Your instructions.
Here the job is to transcribe the data exactly while omitting the images.

Start of Given information

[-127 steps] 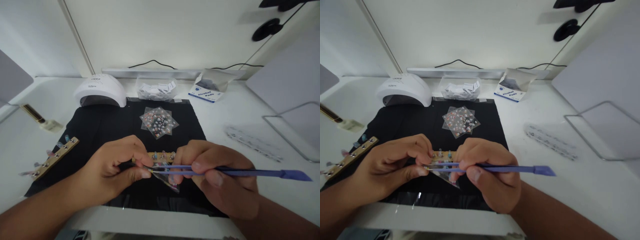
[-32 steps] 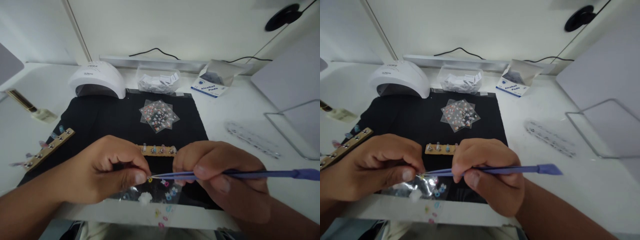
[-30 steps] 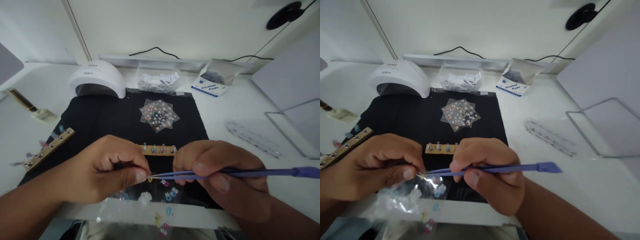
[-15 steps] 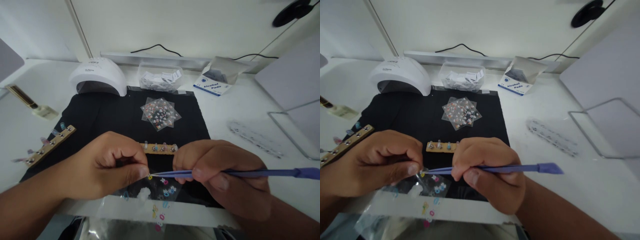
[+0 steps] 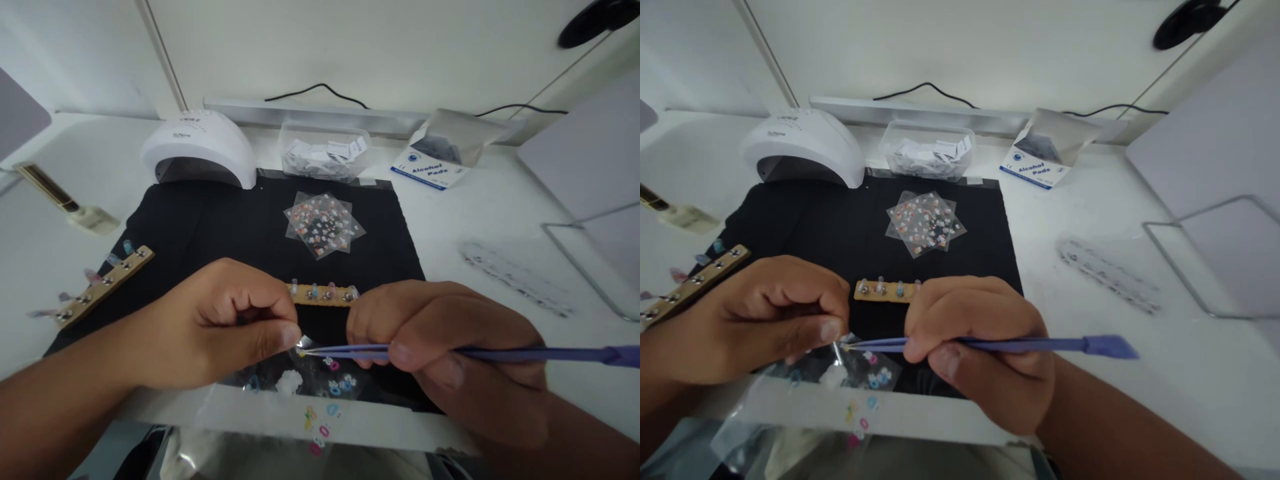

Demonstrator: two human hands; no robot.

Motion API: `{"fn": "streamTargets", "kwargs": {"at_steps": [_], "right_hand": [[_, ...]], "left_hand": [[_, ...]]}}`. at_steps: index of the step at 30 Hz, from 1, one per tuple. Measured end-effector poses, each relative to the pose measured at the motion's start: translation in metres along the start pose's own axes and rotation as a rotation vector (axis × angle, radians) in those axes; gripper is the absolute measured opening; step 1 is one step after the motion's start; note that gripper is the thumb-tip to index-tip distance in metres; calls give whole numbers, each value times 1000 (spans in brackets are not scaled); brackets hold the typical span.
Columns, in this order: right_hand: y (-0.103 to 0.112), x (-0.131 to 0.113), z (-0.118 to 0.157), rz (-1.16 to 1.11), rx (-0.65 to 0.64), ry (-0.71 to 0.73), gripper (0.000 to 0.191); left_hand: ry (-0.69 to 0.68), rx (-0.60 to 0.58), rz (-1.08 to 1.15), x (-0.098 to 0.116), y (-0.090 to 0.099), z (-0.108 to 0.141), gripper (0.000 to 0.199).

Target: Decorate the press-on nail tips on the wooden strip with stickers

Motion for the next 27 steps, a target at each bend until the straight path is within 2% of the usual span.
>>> {"fn": "streamTargets", "kwargs": {"at_steps": [27], "right_hand": [[-2,0,0,-43,-18,-8,19]], "left_hand": [[80,1,-1,-6,0,-3,25]]}}
Point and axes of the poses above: each hand's wrist, its own z-axis away from the middle knuckle, its own y-axis out of the back of the hand, x = y × z, the point moved 9 cm from there along -z, towards the middle knuckle, and after that the axes turned 1 degree about y, right-handed, at the moved point
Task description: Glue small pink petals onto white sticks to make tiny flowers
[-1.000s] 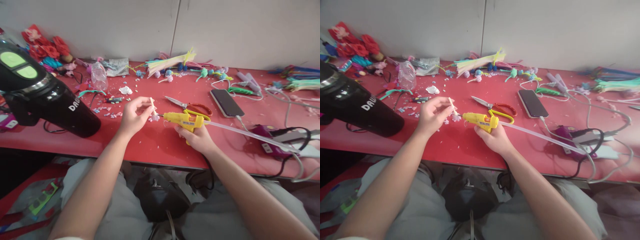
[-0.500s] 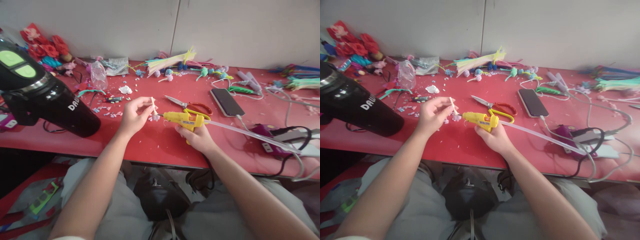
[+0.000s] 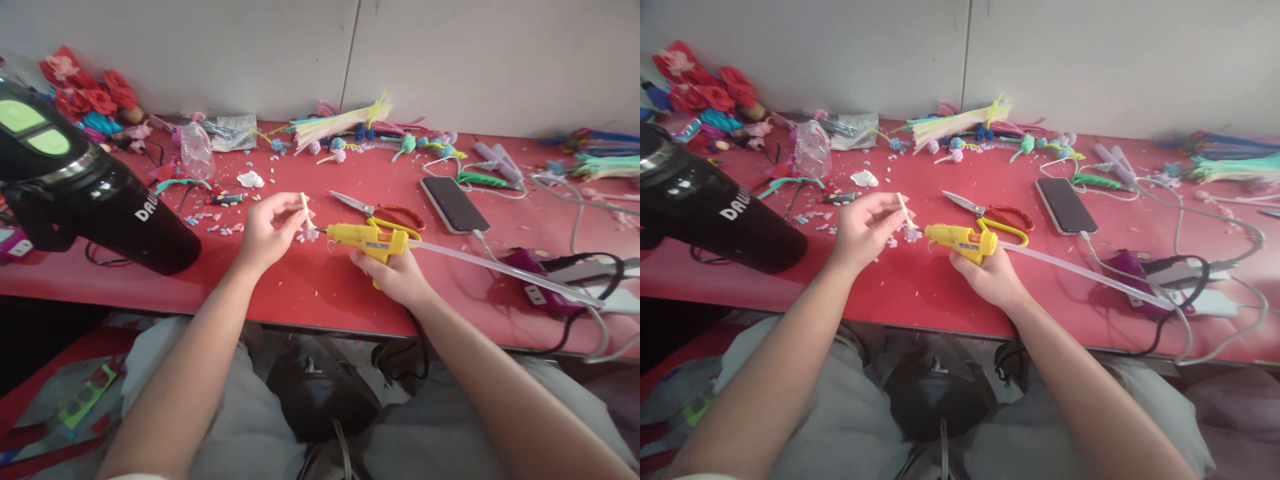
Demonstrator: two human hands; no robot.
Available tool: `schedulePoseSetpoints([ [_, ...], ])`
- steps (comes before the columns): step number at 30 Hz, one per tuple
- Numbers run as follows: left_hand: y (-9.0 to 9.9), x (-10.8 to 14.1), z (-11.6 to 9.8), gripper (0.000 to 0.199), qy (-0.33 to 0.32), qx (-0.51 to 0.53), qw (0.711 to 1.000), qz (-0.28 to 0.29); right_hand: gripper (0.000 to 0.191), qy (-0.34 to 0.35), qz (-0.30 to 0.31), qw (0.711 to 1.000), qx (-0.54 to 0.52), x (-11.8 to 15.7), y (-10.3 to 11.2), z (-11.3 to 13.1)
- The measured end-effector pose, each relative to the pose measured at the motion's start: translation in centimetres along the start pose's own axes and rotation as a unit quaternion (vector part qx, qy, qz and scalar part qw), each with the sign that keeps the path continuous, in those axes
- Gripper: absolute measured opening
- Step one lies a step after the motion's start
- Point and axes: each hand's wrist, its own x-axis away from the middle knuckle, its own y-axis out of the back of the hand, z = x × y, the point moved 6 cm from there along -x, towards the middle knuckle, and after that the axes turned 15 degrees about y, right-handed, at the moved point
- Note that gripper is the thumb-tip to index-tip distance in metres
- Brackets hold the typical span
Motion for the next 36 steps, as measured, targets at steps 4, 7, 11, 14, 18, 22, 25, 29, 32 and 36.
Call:
schedulePoseSetpoints([
  [4, 0.3, 0.0, -0.1, 0.017, -0.002, 0.016, 1.000, -0.013, 0.016, -0.012, 0.001, 1.000, 0.009, 0.2, 0.0, -0.3],
  [7, 0.9, -0.2, -0.3, 0.016, -0.005, 0.035, 0.999, -0.024, 0.021, -0.022, 0.007, 0.999, 0.022, 0.4, -0.1, -0.6],
  [11, 2.0, -0.7, -0.5, 0.019, -0.013, 0.039, 0.998, -0.038, 0.026, -0.023, 0.010, 0.997, 0.068, 0.3, 0.2, -0.3],
  [14, 2.6, -0.8, -0.5, 0.019, -0.024, 0.036, 0.998, -0.052, 0.032, -0.028, -0.005, 0.986, 0.165, -0.3, 1.3, -0.2],
  [18, 2.8, -0.8, -0.5, 0.018, -0.036, 0.049, 0.997, -0.047, 0.026, -0.039, -0.007, 0.960, 0.276, -1.5, 2.4, -1.1],
  [22, 2.7, -0.7, -0.7, 0.018, -0.028, 0.052, 0.997, -0.044, 0.031, -0.039, 0.011, 0.940, 0.339, -2.0, 2.5, -1.7],
  [25, 2.7, -0.8, -0.8, 0.017, -0.023, 0.047, 0.997, -0.049, 0.045, -0.042, -0.005, 0.924, 0.380, -1.4, 3.3, -0.7],
  [29, 3.0, -0.8, -0.9, 0.015, -0.019, 0.047, 0.997, -0.055, 0.048, -0.059, -0.020, 0.916, 0.396, 0.6, 4.4, 1.7],
  [32, 3.2, -0.9, -0.8, 0.014, -0.025, 0.050, 0.997, -0.055, 0.038, -0.005, 0.060, 0.956, 0.289, 1.2, 2.1, 3.1],
  [36, 3.5, -1.2, -0.5, 0.018, -0.022, 0.041, 0.997, -0.064, 0.017, 0.086, 0.136, 0.964, 0.211, -1.0, -3.1, 3.7],
])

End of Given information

Solution below.
[-127 steps] 
[-32 steps] 
[-30 steps] 
[-15 steps] 
[+0 steps] 

Demonstrator: two human hands; no robot.

Motion API: `{"fn": "streamTargets", "kwargs": {"at_steps": [_], "right_hand": [[_, ...]], "left_hand": [[_, ...]]}}`. at_steps: index of the step at 30 Hz, from 1, one per tuple. Measured end-effector poses, each relative to the pose measured at the motion's start: translation in metres along the start pose's own axes and rotation as a rotation vector (axis × angle, radians) in those axes; gripper is the absolute measured opening; step 1 is one step after the motion's start; note that gripper is the thumb-tip to index-tip distance in metres; calls give whole numbers, each value times 1000 (spans in brackets are not scaled); brackets hold the typical span.
Columns, in this order: right_hand: y (-0.103 to 0.112), x (-0.131 to 0.113), z (-0.118 to 0.157), rz (-1.16 to 1.11), rx (-0.65 to 0.64), ry (-0.71 to 0.73), gripper (0.000 to 0.191); left_hand: ry (-0.69 to 0.68), rx (-0.60 to 0.58), rz (-1.08 to 1.15), x (-0.098 to 0.116), y (-0.090 to 0.099), z (-0.108 to 0.141), gripper (0.000 to 0.199).

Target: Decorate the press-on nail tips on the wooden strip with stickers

Motion for the next 27 steps, a target at each bend until the straight path is within 2% of the usual span.
>>> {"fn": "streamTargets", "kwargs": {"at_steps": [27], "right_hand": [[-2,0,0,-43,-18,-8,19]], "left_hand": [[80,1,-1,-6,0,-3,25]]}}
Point and axes of the poses above: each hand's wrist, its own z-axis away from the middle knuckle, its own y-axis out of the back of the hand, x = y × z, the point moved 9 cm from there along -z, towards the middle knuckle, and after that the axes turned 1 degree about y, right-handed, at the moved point
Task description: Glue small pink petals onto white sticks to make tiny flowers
[-1.000s] 
[-0.500s] 
[+0.000s] 
Demonstrator: two human hands; no robot.
Available tool: `schedulePoseSetpoints([ [_, ...], ])`
- steps (comes before the columns): step number at 30 Hz, one per tuple
- Numbers run as follows: left_hand: y (-9.0 to 9.9), x (-10.8 to 14.1), z (-11.6 to 9.8), gripper (0.000 to 0.199), qy (-0.33 to 0.32), qx (-0.51 to 0.53), qw (0.711 to 1.000), qz (-0.28 to 0.29); right_hand: gripper (0.000 to 0.191), qy (-0.34 to 0.35), qz (-0.30 to 0.31), qw (0.711 to 1.000), qx (-0.54 to 0.52), x (-11.8 to 15.7), y (-10.3 to 11.2), z (-11.3 to 13.1)
- The measured end-effector pose, each relative to the pose measured at the motion's start: translation in centimetres along the start pose's own axes and rotation as a unit quaternion (vector part qx, qy, qz and scalar part qw), each with the sign that keeps the path continuous, in those axes
- Gripper: absolute measured opening
- Step one lies a step after the motion's start
- Point and axes: each hand's wrist, its own x-axis away from the middle knuckle, its own y-axis out of the back of the hand, z = x × y, the point moved 6 cm from there along -x, towards the middle knuckle, and after that the axes turned 15 degrees about y, right-handed, at the moved point
- Note that gripper is the thumb-tip to index-tip distance in metres
- Brackets hold the typical span
Motion for the next 36 steps, as measured, targets at steps 4, 7, 11, 14, 18, 22, 25, 29, 32 and 36.
Call:
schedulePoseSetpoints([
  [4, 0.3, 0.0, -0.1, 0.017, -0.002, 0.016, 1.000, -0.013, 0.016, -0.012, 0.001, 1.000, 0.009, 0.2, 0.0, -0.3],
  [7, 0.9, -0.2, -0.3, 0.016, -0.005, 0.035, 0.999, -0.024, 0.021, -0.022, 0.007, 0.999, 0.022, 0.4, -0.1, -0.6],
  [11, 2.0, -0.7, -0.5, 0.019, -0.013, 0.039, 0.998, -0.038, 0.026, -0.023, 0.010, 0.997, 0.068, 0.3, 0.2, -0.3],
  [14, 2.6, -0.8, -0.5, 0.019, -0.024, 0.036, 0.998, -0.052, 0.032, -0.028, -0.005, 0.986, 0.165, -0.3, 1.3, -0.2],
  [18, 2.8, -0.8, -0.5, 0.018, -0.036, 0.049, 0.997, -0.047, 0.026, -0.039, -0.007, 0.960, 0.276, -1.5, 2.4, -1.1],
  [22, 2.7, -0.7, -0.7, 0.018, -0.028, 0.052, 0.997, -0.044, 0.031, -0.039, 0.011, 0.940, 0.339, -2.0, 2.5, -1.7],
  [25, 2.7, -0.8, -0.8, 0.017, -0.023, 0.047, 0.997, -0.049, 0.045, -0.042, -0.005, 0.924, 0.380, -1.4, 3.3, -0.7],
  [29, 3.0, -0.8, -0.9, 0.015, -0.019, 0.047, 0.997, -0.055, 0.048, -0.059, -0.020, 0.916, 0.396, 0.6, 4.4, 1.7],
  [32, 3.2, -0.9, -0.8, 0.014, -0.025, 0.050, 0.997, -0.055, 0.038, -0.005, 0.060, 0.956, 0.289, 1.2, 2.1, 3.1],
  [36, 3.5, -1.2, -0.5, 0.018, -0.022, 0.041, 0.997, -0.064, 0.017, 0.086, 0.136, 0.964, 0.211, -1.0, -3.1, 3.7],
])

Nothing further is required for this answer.